Task brief – Each line of the data below that holds the word "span" is to be reported in full.

Information provided –
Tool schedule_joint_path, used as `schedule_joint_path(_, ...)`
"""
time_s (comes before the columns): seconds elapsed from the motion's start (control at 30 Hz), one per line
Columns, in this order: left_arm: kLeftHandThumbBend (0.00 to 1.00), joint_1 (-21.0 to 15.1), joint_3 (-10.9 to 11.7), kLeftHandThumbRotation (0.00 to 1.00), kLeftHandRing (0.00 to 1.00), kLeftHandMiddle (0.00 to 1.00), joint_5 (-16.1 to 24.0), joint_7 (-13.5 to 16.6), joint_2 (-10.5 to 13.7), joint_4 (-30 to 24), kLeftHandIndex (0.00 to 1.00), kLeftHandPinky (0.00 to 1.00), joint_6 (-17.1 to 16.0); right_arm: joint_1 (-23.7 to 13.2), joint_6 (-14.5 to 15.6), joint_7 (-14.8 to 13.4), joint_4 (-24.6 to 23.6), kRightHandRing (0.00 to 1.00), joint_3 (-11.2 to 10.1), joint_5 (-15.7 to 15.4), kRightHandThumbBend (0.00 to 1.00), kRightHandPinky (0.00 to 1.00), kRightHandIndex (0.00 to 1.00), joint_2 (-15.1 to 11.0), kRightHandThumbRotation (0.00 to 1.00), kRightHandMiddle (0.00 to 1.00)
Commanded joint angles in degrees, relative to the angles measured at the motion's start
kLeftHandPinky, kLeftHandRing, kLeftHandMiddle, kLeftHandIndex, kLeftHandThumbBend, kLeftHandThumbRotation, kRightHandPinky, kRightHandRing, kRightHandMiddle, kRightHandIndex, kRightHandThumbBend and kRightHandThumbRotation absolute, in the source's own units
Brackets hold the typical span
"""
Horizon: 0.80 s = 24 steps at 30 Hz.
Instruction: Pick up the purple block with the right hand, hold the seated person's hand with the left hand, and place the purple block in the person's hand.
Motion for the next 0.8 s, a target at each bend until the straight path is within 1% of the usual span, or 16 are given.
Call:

Answer to the exercise –
Brackets hold the typical span
Motion for the next 0.8 s, a target at each bend until the straight path is within 1% of the usual span, or 16 are given.

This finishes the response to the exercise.